Part of our Business Finance Calculators

Calculate the true cost of invoice factoring including advance rate, fees, and net proceeds from selling accounts receivable.

What is Invoice Factoring?

Invoice factoring is a financial transaction where businesses sell their accounts receivable (invoices) to a third-party factoring company at a discount. This provides immediate cash flow instead of waiting 30, 60, or 90 days for customers to pay. The factoring company advances a percentage of the invoice value upfront (typically 70-90%), collects payment from your customer, then remits the remaining balance minus their fee. This differs from a loan because you're selling an asset rather than borrowing money.

How Invoice Factoring Works

The process begins when you invoice a customer for goods or services. Instead of waiting for payment, you sell that invoice to a factoring company. They immediately advance you 70-90% of the invoice value. When your customer pays the invoice (usually within 30-90 days), the factor sends you the remaining balance minus their factoring fee, which typically ranges from 1-5% of the invoice value. Some factors charge weekly or monthly fees if payment takes longer than expected, so understanding the full fee structure is crucial.

Understanding Factoring Fees

Advance Rate: The percentage of the invoice value you receive upfront, typically 70-90%. Higher advance rates mean more immediate cash.

Factoring Fee: Usually 1-5% of the invoice value, depending on invoice size, customer creditworthiness, industry, and payment terms. This is the factor's profit.

Additional Fees: Watch for application fees, due diligence fees, wire transfer fees, and termination fees. Some factors also charge escalating fees if invoices remain unpaid beyond 30-60 days.
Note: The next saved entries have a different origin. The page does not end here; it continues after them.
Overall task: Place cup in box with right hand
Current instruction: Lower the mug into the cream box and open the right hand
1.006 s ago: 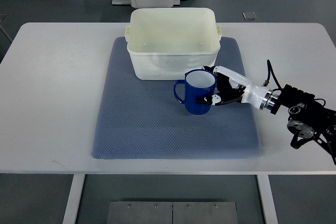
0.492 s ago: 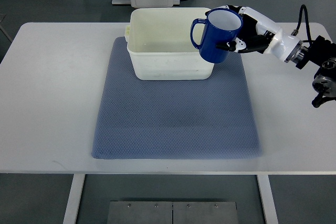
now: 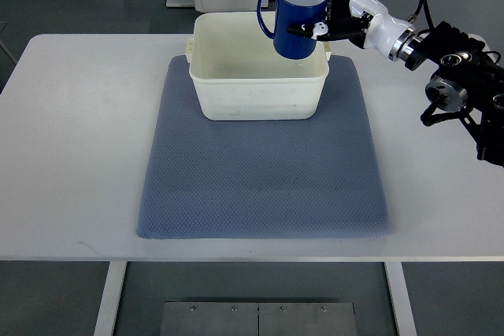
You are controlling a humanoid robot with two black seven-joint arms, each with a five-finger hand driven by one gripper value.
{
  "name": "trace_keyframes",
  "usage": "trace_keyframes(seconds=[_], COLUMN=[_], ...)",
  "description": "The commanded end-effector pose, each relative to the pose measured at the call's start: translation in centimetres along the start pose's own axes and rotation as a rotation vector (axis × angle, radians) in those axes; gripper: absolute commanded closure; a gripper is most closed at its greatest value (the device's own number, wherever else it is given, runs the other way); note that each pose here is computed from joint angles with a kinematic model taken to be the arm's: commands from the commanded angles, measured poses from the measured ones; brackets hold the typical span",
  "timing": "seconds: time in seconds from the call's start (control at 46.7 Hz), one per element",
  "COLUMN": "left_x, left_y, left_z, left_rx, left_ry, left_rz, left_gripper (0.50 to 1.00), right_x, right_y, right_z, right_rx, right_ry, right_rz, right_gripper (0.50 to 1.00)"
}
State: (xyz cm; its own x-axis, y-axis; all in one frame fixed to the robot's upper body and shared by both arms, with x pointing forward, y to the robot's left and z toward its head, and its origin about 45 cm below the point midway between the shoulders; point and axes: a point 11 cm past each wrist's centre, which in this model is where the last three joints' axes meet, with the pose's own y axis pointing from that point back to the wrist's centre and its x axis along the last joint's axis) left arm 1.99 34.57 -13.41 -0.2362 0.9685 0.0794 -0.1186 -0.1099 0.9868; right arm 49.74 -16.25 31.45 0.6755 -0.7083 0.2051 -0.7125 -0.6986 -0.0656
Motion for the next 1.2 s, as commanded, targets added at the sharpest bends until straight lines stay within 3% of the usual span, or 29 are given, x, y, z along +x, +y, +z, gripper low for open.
trace_keyframes(seconds=[0.0, 0.364, 0.835, 1.177], left_x=[0.0, 0.0, 0.0, 0.0], left_y=[0.0, 0.0, 0.0, 0.0], left_z=[0.0, 0.0, 0.0, 0.0], left_rx=[0.001, 0.0, 0.0, 0.0], left_ry=[0.0, 0.002, 0.0, 0.002], left_rz=[0.0, 0.0, 0.0, 0.0], left_gripper=[0.5, 0.5, 0.5, 0.5], right_x=[-0.1, -1.4, -1.9, -2.0], right_y=[-0.6, -2.1, -0.9, -1.0], right_z=[0.7, 3.4, 6.3, 5.9], right_rx=[-0.026, -0.101, -0.166, -0.148], right_ry=[0.002, 0.036, 0.058, 0.043], right_rz=[0.035, 0.142, 0.187, 0.193], right_gripper=[1.0, 1.0, 1.0, 1.0])
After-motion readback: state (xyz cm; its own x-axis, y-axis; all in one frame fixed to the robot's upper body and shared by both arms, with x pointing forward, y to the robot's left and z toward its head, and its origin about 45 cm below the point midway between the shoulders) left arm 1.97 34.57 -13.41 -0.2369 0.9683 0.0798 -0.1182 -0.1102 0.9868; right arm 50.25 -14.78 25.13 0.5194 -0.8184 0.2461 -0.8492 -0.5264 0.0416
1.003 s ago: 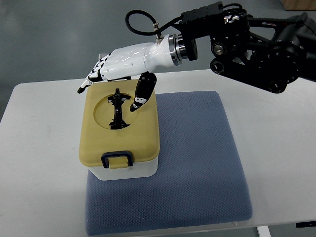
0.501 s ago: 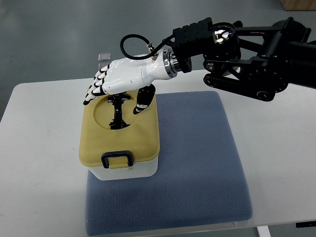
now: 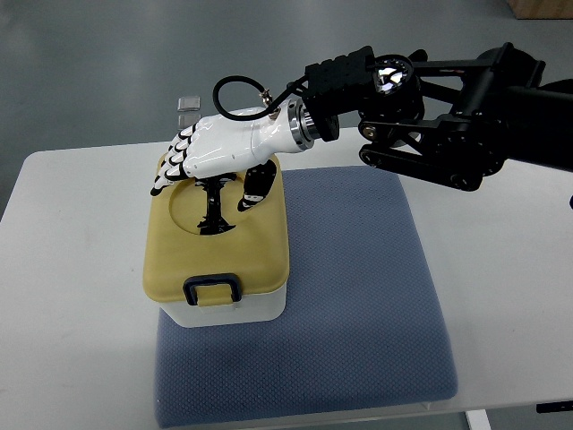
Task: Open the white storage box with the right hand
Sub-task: 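Lower the right hand and close its fingers around the black lid handle, then lift the yellow lid up off the white box with the right hand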
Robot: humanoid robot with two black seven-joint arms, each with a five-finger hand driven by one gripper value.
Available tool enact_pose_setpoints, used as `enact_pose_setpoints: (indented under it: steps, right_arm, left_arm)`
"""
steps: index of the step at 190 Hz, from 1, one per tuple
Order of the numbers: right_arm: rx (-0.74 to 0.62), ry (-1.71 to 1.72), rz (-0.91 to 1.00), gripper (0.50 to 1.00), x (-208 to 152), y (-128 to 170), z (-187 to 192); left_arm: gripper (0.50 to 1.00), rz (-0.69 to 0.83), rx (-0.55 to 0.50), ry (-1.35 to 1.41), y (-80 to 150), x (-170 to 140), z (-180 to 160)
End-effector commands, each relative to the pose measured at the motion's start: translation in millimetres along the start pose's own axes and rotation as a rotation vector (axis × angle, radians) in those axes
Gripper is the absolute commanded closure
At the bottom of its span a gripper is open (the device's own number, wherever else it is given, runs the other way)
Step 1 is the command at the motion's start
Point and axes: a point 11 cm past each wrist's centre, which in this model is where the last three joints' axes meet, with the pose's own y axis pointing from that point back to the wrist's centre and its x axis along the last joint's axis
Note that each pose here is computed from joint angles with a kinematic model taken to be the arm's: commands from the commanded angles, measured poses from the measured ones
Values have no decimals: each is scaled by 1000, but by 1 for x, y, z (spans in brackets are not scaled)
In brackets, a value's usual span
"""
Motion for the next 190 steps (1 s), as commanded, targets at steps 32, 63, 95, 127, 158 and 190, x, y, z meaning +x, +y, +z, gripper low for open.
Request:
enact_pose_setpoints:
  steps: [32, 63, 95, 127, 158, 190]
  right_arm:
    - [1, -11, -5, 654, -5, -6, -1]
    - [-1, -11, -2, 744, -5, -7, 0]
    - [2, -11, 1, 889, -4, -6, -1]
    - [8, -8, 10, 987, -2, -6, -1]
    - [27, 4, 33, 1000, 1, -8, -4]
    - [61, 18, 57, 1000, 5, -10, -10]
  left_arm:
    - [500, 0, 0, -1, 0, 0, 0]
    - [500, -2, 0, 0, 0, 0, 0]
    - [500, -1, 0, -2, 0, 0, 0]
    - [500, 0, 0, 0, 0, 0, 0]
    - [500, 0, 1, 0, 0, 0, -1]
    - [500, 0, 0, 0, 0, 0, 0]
Recourse vs Non-Recourse: Recourse factoring (cheaper) means you're liable if customers don't pay. Non-recourse (more expensive) transfers that risk to the factor.

Using This Calculator

Enter your total invoice amount, the advance rate offered by the factoring company (typically 75-85%), their factoring fee percentage, and the expected days until your customer pays. The calculator shows your initial cash advance, the total factoring fee, your net proceeds after all payments, and the effective annual percentage rate (APR) to help you compare factoring costs with other financing options. The effective APR often surprises business owners - a 3% factoring fee on a 60-day invoice equates to approximately 18% APR.
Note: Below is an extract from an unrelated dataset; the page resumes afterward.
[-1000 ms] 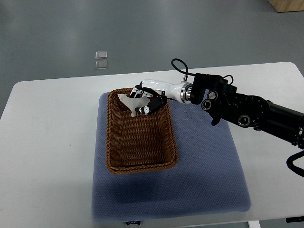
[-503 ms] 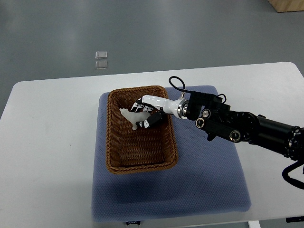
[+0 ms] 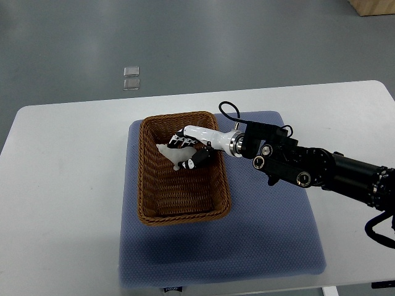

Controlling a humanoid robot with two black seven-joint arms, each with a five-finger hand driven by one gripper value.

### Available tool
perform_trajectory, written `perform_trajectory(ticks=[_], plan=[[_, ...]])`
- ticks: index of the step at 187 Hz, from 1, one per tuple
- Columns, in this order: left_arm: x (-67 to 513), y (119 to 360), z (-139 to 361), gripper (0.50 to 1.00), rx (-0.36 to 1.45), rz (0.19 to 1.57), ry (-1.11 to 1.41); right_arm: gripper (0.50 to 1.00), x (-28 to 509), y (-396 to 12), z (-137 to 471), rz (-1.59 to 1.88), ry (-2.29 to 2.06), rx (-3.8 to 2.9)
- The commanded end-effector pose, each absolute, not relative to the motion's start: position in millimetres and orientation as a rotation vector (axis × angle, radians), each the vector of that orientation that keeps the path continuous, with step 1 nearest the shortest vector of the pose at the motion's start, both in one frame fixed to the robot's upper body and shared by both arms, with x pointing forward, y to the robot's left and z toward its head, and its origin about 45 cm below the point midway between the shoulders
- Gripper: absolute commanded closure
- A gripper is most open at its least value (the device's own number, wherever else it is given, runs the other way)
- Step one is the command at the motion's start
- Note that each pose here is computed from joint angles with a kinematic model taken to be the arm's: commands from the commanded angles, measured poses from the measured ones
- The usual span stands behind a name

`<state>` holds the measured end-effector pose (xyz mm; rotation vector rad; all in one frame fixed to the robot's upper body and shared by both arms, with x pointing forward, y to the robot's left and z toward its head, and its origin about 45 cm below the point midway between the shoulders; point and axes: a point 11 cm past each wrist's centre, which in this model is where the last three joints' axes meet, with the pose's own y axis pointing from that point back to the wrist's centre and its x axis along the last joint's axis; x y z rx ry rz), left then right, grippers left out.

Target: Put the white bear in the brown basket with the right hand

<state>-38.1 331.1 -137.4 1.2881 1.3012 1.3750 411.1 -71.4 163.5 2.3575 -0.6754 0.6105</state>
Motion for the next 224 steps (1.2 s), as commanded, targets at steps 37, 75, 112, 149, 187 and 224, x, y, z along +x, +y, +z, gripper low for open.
perform_trajectory(ticks=[37,75,112,149,187,224], plan=[[-38,331,-137,0.5,1.288,1.375,1.301,0.642,414,-71,169,0.616,-0.681,2.363],[-38,332,-137,0.5,1.29,1.378,1.301,0.613,427,-79,188,0.641,-0.718,2.359],[-38,333,-137,0.5,1.291,1.379,1.298,0.613,448,-99,225,0.66,-0.786,2.373],[-38,331,-137,0.5,1.287,1.376,1.302,0.613,477,-136,273,0.544,-1.095,2.475],[-39,333,-137,0.5,1.294,1.379,1.3,0.599,489,-193,275,0.128,-1.563,2.602],[-39,334,-137,0.5,1.295,1.381,1.298,0.587,490,-258,246,-0.454,-1.998,2.593]])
When to Use Invoice Factoring

Invoice factoring works best for businesses with cash flow gaps due to slow-paying customers, especially B2B companies with net-30 or net-60 terms. It's ideal when you need immediate capital for payroll, inventory, or growth opportunities and can't wait for customer payments. However, factoring is expensive compared to traditional loans, so it's typically a short-term solution. Consider it when traditional bank financing isn't available, you're growing rapidly and need working capital, or you have creditworthy customers but your own credit is weak.
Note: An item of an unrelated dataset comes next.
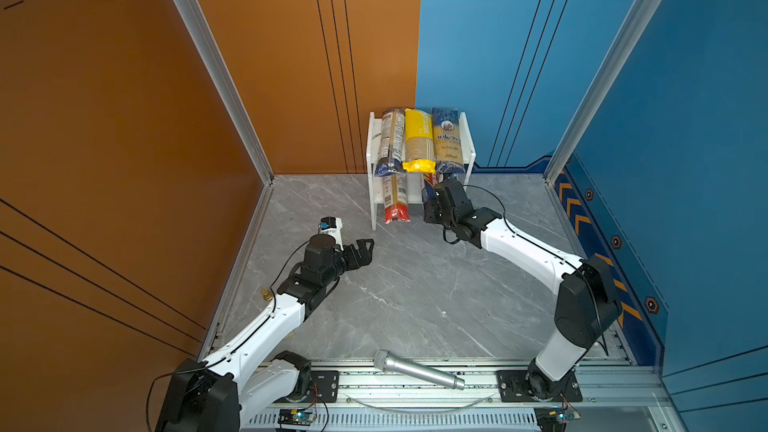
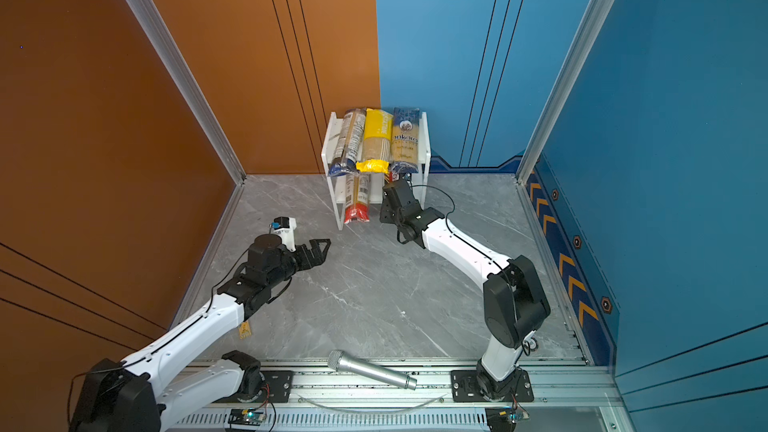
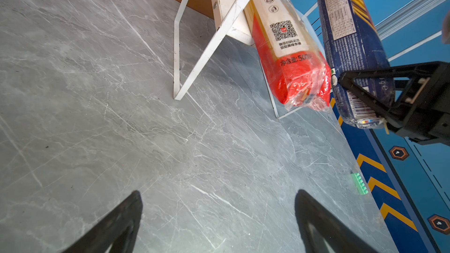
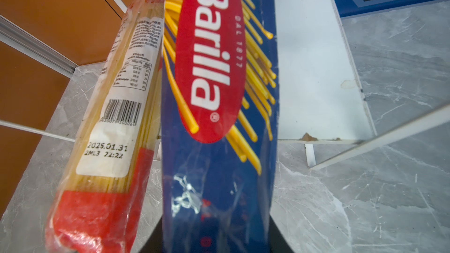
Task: Place and organize the pasta boxes and bags onto the shelf
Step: 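Push the Barilla box against the lower tier with the right gripper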
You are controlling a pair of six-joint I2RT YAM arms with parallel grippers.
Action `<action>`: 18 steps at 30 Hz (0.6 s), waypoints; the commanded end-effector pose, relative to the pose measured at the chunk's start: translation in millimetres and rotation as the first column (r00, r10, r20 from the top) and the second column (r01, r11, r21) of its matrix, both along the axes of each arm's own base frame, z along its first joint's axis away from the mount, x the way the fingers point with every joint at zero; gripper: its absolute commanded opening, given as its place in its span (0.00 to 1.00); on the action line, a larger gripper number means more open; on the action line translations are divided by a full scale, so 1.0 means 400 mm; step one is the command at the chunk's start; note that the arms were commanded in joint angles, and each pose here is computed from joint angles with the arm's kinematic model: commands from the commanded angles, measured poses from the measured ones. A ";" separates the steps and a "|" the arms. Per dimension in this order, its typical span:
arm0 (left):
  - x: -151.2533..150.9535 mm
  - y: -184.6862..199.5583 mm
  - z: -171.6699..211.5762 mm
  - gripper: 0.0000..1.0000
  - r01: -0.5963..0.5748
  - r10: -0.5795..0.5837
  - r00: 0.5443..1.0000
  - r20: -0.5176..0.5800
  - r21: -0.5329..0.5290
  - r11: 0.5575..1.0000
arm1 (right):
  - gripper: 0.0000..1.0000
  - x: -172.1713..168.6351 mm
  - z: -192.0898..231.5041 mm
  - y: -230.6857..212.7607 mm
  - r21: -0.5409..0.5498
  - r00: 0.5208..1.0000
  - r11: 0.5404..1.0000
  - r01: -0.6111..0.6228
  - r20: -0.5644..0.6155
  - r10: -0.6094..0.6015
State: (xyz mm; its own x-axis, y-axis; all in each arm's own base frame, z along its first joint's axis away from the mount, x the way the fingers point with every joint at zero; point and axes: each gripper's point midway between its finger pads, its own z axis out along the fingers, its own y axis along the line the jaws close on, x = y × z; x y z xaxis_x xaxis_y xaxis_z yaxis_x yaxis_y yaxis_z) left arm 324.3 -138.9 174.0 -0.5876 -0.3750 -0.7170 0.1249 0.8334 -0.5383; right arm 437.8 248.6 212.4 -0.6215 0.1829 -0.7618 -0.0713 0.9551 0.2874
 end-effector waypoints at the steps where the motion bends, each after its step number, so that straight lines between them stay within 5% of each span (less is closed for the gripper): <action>1: -0.003 0.002 -0.015 0.98 0.009 -0.009 1.000 -0.012 -0.006 1.000 | 0.00 0.061 0.188 0.009 0.099 0.975 0.995 0.017 0.218 -0.039; 18: 0.002 0.003 -0.014 0.98 0.008 -0.008 1.000 -0.012 -0.011 1.000 | 0.00 0.081 0.159 -0.003 0.066 0.977 0.997 0.035 0.207 -0.048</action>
Factoring vs Other Financing Options

Compared to bank loans, factoring is faster and easier to qualify for but significantly more expensive. Unlike lines of credit that require strong business credit, factoring approval depends on your customers' creditworthiness. Invoice factoring provides immediate cash without taking on debt, which can be valuable for maintaining your balance sheet. However, you're essentially paying to access money you've already earned, so always calculate the true annual cost before committing to a factoring agreement.